We were lucky to find the place.

Part Four: The Release
There were many ups and downs for Betty but her condition worsened to a worrisome level two weeks ago. She no longer wanted to eat. I had seen her do this before. Pocket her food. I could get her to eat but sometimes feeding her lunch took almost two hours. Then out of the blue she would snap out of it and was back to rolling her eyes and making sassy remarks. I told B to call his brother and suggest a visit, the last one being the month we moved her in, to my knowledge. That was around August. It is now mid April. He did not have the gas money is the excuse relayed to me a few months ago. We decided to hire a private sitter to allow Betty to rest, out of her wheelchair without the fear of a fall for only a few hours a day. She was to start on Monday. The Sunday before we got a call from her Hospice nurse. Betty was in serious decline. We spent the next few days by her side. She was no longer speaking and had not eaten in days. We had never seen her bed ridden. Not like this.

The second day her face relaxed. All her wrinkles disappeared. Everyone commented on her great skin and how comfortable she looked. Her breathing slowed and a fever escalated. We said our goodbyes and cried standing over her on Tuesday talking with our social worker. I told her, “I just want this to be over. I want her to have her whole mind again. She is always so confused and scared and frustrated. She wouldn’t want to live like this. No one would want to live like this.” I did not want that for her anymore. When I think of eternity or a “heaven”, I think about being reunited with the Universe on the next level. Seeing loved ones left behind from that realm not from a puffy cloud in a blue sky, but as energy and dust in the grass, in the air, in the stars. Everywhere. I wanted her spiritual mind to be complete and for her essence to join Bruce’s. B and I called the Chaplin to say a prayer and her Hospice nurse told us to get some rest.
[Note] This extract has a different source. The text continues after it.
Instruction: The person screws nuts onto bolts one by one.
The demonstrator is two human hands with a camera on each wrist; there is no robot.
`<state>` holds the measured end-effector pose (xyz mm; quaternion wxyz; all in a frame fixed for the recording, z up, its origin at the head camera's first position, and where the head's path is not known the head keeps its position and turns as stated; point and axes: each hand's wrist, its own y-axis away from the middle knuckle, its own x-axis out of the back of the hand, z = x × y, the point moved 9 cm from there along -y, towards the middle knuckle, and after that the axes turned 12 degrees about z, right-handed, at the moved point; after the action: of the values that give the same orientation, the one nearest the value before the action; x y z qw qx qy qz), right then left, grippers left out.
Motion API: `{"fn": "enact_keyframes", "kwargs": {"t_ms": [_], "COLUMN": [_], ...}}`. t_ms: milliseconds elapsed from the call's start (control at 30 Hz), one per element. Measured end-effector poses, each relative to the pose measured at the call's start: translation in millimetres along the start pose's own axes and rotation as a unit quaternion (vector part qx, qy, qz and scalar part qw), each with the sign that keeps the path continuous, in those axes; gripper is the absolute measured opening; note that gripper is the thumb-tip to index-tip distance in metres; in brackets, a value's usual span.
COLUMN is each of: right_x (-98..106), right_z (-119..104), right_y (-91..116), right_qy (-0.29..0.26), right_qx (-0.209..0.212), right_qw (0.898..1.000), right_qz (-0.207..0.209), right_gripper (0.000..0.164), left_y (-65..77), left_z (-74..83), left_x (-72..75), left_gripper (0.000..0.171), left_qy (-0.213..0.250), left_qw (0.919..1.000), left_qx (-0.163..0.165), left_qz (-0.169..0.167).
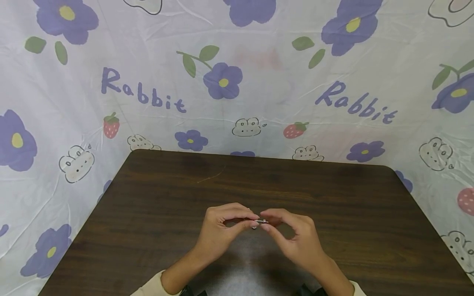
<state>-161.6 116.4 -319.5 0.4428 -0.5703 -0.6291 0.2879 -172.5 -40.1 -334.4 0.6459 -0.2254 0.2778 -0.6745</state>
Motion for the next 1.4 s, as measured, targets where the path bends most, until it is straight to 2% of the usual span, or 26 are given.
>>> {"fn": "enact_keyframes", "kwargs": {"t_ms": [233,500,667,733,900,1067,1400], "right_x": [-1.0,-2.5,-2.4,-2.1,1.1,0.8,1.7], "right_z": [-1.6,1.0,5.2,5.4,3.3,0.4,-1.9], "right_y": [0.0,1.0,2.1,2.0,0.4,-0.9,-0.5], "right_qy": [-0.007,0.006,0.011,0.009,-0.001,-0.013,-0.01], "right_qx": [0.015,-0.021,-0.046,-0.051,-0.04,-0.008,0.014], "right_qw": [1.0,0.999,0.998,0.998,0.999,1.0,1.0], "right_qz": [-0.003,-0.027,-0.029,-0.027,-0.011,-0.005,0.007], "right_gripper": [0.015,0.006,0.024,0.024,0.016,0.027,0.014], "left_y": [0.4,0.5,-1.3,-2.0,-2.1,-1.2,0.1], "left_z": [0.6,0.4,1.0,1.4,1.8,1.2,0.6], "left_x": [0.2,-2.6,-3.2,-2.6,-0.5,0.4,-1.0], "left_gripper": [0.012,0.012,0.011,0.011,0.01,0.009,0.01], "left_qy": [-0.002,0.01,0.007,0.003,-0.015,-0.027,-0.017], "left_qw": [1.0,0.9999,1.0,1.0,0.9999,0.9996,0.9998], "left_qx": [0.002,0.006,0.004,0.004,0.003,-0.001,0.007], "left_qz": [0.001,-0.005,-0.002,0.001,0.005,0.006,0.003]}}
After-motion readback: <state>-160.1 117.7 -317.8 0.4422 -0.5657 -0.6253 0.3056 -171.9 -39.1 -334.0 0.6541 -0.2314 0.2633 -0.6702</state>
She said sometimes a person waits until they are alone to let go.

Waiting for a person to die is very similar to waiting for someone to be born. A nurse tells you it is for sure happening. A count of how many breaths (or contractions) a minute is taken. Family comes together and hangs around being of no help. And finally once you leave because it has gone on for hours and hours and seems to have no end in sight you say you’ll be back, and that is when it happens. Someone records the time and tells the family it’s over. At around 5:00a.m., like fireflies released from a jar, Betty joined her husband once again with no cares and no fears and hopefully no second thought to what’s going on down here. Betty, it was an honor.

One Response to “My mother-in-law just died and I couldn’t be more relieved”

  1. Judy Curbow May 3, 2013 at 6:02 pm #

    BEAUTIFUL…thank you for sharing Betty with us.